TASK DIRECTIONS
What is needed is an exact copy of all the lines below.

DATA BLOCK

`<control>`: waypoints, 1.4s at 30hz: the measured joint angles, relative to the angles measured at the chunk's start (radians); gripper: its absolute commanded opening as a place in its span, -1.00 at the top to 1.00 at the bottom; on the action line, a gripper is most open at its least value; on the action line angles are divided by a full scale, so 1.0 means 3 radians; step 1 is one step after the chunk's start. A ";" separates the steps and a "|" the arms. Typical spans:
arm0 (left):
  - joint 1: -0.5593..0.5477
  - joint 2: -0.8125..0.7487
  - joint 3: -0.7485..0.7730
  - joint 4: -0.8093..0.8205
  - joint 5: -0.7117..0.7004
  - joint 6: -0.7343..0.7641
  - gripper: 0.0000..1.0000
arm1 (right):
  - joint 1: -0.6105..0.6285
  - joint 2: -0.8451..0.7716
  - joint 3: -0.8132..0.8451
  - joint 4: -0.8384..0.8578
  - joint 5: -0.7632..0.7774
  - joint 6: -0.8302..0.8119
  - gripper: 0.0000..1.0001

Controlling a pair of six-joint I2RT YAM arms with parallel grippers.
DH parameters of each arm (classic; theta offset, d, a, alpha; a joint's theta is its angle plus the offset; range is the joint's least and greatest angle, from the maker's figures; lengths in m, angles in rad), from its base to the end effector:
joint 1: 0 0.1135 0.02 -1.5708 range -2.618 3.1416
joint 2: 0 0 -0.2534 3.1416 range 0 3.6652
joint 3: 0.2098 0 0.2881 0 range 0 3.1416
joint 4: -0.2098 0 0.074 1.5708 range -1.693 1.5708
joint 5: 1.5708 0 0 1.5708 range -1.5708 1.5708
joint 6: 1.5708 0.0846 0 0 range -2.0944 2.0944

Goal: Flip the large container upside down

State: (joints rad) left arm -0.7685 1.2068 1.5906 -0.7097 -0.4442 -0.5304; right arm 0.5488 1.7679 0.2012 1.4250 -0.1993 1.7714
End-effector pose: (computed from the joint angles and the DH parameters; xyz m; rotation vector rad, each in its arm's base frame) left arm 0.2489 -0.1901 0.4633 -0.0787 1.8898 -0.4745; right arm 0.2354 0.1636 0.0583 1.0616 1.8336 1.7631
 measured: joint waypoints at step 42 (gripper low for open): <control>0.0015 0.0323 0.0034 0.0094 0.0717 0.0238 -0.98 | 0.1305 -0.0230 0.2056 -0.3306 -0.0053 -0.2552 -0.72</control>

RESPONSE TO THIS EXERCISE
`<control>`: waypoints, 1.4s at 30hz: the measured joint angles, relative to the angles measured at the chunk's start (radians); gripper: its absolute commanded opening as a place in its span, -1.00 at the top to 1.00 at the bottom; on the action line, a gripper is most open at its least value; on the action line angles are divided by a full scale, so 1.0 means 3 radians; step 1 is one step after the chunk's start. A ";" separates the steps and a "|" the arms. Typical spans:
arm0 (left):
  - joint 1: -0.5593..0.5477
  - joint 2: -0.8125..0.7487
  - joint 3: -0.7485..0.7730
  - joint 4: -0.8093..0.8205
  - joint 5: -0.7117..0.7004
  - joint 6: -0.7343..0.7641
  - gripper: 0.0000..1.0000
arm1 (right):
  - joint 1: -0.6105..0.6285
  - joint 2: -0.8451..0.7716
  - joint 3: -0.8132..0.8451
  - joint 4: -0.8384..0.8578
  - joint 5: -0.7632..0.7774
  - joint 6: -0.8302..0.8119
  - gripper: 0.0000..1.0001

Controlling a pair of six-joint I2RT YAM arms with parallel grippers.
DH parameters of each arm (classic; theta offset, d, a, alpha; a joint's theta is its angle plus the offset; range is the joint's least and greatest angle, from the maker's figures; lengths in m, angles in rad), from its base to the end effector:
joint 1: 0 0.1135 0.02 -1.5708 range -2.618 3.1416
joint 2: 0 0 -0.2534 3.1416 range 0 3.6652
joint 3: 0.2098 0 0.2881 0 range 0 3.1416
joint 4: -0.2098 0 0.074 1.5708 range -1.693 1.5708
joint 5: 1.5708 0 0 1.5708 range -1.5708 1.5708
joint 6: 1.5708 0.0846 0 0 range -2.0944 2.0944

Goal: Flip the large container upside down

State: (joints rad) left arm -0.7685 1.2068 1.5906 -0.7097 -0.4442 -0.5304; right arm 0.5488 1.7679 0.2012 1.4250 -0.1993 1.7714
End-effector pose: (computed from the joint angles and the DH parameters; xyz m; rotation vector rad, each in its arm's base frame) left arm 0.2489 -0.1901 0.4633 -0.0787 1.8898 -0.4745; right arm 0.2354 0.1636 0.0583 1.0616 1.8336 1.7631
 measured: joint waypoints at step 42 (gripper low for open): <control>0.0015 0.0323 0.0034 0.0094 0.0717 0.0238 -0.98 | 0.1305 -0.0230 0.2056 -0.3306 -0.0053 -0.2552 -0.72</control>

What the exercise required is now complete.